# starting a dress



## SeaGoat (Aug 17, 2012)

Okay, I've done throw pillows, aprons, a robe and now I'm ready to graduate to something a little more fun. 


I picked out a material that I really like, but its a little on the see through side. 
What sould be used as backing? 
Muslin?


And I need yalls opinion on a contrast color..
I tried matching the navy, but I can't get a close enough match. Its the salmon and navy










When I get home ill post the pattern


----------



## SeaGoat (Aug 17, 2012)

I found the pattern! 
I think I'm going to do D front with a C back

http://www.simplicity.com/p-9014-misses-dress.aspx#t-0


----------



## HorseMom (Jul 31, 2005)

I've never done big kid clothes, but I got the slip material to line the dress I'm gonna make one day..........
Heidi


----------



## AngieM2 (May 10, 2002)

What is the fiber content of the fabric? You'll need a plain fabric in the color of the main color of the print fabric if you want it to be a rich color. White under it will wash it out. A nude color under it will give it a color similar to on the bolt, but remember you're seeing layers of that fabric causing the intensity of the color you see.

I would get the similar fabric content, then take that fabric and lay over the possible lining fabric colors to see how it changes the main fabric color intensity - and choose the lining from what you see there.

And the piping should be held close to the fabric as you have chosen the top and lining fabric to see how the blue will actually look.


----------



## SeaGoat (Aug 17, 2012)

When you said piping, you mean the darker green edges and the backing?

I got the fabric at the local walmart on sale for like $2.50 a yard. Nothing up there matches either the salmon or the navy when it comes to the solid color. 
I spent 30 minutes trying to convince my eyes something did..
Ive wondered if a creme/off whitish color would look okay?


As far as zippers go..
Should I just get white or get an invisible one?


While down at Joanns I went ahead and grabbed 2 yards of an darker off white muslin while it was 40% off..
I have it laid out on the floor with the fabric on top and I kind of like the color its giving me.. so it will work?


----------



## AngieM2 (May 10, 2002)

If you like the colors and the fabrics are similar fiber content.
You don't want to put 100% cotton with a Rayon - they will wear and shrink in the wash differently.

So man made fibers with man made fibers, and cottons with cottons.
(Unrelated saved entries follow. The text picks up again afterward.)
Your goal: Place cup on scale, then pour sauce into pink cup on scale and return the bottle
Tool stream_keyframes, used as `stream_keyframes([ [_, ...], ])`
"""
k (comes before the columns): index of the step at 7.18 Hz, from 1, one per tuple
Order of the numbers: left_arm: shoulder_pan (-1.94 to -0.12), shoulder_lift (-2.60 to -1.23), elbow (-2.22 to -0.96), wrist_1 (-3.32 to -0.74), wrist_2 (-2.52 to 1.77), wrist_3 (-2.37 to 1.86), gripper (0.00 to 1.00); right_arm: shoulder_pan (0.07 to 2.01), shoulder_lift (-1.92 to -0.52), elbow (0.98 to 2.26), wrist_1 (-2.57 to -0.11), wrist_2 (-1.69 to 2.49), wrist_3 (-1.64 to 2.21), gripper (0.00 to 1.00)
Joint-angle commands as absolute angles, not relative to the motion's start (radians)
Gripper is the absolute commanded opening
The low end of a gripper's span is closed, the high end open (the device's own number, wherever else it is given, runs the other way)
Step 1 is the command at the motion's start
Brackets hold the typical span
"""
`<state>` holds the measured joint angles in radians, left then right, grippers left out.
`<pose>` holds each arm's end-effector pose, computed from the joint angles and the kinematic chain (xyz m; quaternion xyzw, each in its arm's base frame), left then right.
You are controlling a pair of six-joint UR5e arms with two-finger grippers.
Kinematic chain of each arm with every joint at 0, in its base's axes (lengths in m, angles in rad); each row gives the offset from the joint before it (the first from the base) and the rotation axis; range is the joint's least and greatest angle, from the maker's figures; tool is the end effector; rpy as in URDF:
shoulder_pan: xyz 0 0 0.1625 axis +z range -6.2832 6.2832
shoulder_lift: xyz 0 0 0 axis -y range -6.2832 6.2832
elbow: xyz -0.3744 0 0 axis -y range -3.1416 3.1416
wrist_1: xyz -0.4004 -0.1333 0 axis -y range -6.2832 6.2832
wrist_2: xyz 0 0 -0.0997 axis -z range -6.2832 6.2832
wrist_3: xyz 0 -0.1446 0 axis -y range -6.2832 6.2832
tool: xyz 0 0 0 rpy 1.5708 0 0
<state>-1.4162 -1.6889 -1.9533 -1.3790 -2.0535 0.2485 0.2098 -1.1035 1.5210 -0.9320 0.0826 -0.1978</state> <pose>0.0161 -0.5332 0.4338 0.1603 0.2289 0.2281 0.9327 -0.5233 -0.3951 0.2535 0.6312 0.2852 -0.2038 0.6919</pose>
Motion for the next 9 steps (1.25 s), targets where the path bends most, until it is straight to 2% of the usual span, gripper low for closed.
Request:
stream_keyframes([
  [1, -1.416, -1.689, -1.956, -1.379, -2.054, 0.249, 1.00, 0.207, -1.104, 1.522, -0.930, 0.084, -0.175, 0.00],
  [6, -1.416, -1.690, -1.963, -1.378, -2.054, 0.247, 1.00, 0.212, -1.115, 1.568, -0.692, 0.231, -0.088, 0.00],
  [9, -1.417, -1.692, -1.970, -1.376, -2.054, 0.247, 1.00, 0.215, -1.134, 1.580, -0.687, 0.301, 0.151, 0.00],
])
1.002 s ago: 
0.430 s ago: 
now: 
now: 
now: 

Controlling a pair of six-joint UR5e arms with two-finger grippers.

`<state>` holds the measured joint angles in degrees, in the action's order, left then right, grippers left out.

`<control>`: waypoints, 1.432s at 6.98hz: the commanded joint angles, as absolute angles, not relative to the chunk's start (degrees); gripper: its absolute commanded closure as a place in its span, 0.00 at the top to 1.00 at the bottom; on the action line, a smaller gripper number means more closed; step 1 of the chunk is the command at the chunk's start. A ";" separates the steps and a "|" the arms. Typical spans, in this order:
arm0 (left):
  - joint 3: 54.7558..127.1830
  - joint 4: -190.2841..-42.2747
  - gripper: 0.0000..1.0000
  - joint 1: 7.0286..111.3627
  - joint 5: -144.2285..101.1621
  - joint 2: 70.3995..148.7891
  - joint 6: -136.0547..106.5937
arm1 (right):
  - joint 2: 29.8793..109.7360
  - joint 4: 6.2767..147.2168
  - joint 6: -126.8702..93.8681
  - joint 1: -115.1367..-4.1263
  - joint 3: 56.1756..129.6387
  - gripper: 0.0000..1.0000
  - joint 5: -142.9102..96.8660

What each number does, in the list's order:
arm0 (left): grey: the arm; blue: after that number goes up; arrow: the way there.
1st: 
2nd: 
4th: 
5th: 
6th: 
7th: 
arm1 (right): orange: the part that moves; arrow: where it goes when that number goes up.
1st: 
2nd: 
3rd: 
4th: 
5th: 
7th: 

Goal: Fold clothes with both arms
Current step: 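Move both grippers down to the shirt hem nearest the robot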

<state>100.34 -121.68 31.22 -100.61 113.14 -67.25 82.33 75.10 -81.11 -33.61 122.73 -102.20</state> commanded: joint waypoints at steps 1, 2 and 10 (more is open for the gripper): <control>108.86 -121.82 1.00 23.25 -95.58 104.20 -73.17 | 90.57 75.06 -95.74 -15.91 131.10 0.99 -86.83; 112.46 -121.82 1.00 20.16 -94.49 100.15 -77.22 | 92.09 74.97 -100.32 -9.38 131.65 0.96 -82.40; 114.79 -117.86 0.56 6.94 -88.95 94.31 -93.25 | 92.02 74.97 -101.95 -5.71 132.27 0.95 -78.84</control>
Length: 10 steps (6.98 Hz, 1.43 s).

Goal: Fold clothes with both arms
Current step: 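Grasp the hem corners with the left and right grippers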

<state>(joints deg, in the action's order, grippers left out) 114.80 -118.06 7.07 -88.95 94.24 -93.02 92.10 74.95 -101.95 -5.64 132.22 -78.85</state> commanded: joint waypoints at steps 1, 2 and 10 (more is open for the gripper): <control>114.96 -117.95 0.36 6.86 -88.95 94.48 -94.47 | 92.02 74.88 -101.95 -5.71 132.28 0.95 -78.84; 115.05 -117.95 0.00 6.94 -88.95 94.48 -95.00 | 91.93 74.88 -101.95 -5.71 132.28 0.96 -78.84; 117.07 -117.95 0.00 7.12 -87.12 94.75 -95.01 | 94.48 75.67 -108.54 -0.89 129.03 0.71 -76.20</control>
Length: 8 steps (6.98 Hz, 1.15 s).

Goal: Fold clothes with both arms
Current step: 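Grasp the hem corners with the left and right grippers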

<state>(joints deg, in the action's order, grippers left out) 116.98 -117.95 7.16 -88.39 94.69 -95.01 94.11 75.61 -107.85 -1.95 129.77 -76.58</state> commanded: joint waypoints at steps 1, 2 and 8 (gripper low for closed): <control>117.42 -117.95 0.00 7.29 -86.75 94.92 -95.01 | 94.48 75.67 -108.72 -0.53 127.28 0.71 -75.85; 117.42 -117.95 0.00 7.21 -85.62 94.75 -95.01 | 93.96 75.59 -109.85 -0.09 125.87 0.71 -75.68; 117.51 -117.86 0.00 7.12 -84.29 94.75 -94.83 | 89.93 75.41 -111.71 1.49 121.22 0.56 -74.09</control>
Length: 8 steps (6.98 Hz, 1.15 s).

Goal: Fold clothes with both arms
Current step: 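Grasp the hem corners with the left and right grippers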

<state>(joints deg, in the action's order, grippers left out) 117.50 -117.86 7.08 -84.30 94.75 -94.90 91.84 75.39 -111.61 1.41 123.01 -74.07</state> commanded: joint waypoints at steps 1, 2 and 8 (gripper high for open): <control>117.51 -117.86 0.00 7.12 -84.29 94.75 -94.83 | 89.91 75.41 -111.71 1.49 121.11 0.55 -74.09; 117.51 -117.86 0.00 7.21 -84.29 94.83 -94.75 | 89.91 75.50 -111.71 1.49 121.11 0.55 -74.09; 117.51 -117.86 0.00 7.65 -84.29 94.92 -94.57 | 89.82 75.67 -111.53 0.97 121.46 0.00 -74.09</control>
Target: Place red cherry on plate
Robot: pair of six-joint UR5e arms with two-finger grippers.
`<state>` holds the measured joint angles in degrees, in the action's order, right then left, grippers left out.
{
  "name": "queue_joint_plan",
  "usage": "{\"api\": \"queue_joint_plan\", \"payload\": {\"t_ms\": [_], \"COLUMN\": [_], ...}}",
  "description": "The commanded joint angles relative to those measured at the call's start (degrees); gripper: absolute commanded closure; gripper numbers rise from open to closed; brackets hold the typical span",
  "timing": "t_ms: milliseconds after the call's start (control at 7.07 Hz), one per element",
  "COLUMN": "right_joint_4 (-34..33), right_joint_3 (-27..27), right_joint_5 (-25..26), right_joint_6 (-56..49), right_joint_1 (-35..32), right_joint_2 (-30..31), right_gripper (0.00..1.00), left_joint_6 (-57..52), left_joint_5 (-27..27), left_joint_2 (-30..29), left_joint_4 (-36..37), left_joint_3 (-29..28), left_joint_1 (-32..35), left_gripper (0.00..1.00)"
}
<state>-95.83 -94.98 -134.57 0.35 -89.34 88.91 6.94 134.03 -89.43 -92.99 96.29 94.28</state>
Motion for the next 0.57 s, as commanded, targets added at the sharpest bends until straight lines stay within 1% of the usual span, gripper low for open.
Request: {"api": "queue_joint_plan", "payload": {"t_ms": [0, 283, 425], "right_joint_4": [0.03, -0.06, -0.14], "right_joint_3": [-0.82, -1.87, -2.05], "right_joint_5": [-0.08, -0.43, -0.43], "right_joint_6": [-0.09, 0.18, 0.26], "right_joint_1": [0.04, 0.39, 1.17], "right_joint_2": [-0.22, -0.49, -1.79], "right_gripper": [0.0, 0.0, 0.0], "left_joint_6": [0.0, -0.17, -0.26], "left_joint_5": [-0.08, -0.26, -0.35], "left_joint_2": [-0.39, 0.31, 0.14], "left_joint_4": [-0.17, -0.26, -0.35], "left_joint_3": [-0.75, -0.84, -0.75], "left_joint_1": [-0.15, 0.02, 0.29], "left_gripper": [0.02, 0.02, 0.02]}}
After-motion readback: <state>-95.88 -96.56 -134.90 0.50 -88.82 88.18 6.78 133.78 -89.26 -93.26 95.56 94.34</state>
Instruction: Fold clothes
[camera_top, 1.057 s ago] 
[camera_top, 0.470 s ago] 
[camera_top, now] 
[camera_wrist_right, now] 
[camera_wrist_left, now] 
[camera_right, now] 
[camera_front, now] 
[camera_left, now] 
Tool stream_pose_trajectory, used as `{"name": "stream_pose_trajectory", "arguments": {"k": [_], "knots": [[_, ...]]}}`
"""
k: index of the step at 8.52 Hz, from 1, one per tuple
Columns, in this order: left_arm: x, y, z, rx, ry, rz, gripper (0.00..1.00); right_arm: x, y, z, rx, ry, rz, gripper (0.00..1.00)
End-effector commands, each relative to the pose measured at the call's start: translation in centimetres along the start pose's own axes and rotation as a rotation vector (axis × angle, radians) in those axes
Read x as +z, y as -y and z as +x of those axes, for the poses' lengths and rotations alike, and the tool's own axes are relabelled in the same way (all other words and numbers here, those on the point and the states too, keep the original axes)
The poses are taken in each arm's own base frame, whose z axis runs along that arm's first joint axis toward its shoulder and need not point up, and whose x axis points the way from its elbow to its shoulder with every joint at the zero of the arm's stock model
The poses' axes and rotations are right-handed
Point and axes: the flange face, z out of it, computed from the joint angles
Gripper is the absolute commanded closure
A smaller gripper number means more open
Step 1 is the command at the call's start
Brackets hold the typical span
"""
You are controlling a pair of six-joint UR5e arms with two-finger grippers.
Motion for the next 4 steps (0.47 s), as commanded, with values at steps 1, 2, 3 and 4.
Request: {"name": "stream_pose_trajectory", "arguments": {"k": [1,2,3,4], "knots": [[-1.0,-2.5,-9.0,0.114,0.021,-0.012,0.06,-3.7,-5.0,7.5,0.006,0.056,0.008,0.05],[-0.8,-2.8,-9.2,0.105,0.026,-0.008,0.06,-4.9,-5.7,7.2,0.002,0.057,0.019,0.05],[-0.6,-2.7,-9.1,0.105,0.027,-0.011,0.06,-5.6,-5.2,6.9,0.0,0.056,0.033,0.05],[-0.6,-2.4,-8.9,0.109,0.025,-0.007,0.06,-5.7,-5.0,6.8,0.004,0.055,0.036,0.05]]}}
Either zipper is fine as long as you follow the directions. The regular zipper will require a zipper foot that is usually with your machine when bought. The invisible zipper requires a different type zipper foot that usually has to bought separately.
I do regular zippers - it's a preference thing.

the piping is that line of dark that runs down the lines of the dress design. You do not have to have it. Leaving it off and you'll have a perfectly nice dress and one that will probably not frustrate you as much as one with piping. It's in the top left bodice dark lines. 

And seems there is binding on the sleeves and neckline. Just do it step by step; ask here and find you tubes that show how.


----------



## SeaGoat (Aug 17, 2012)

aw, I need a special presser foot to do zippers?
I bought a sewing machine from the thrift store so it came with nothing


----------



## Country Lady (Oct 2, 2003)

Angie is pointing you in a very good direction, so I'll let her continue. I just want to say that I admire your interest and enthusiasm. We all had a beginning and had to learn. I see some good sewing skills in your future.


----------



## AngieM2 (May 10, 2002)

Okay - thrift store machines are sometimes the very best and good to learn on.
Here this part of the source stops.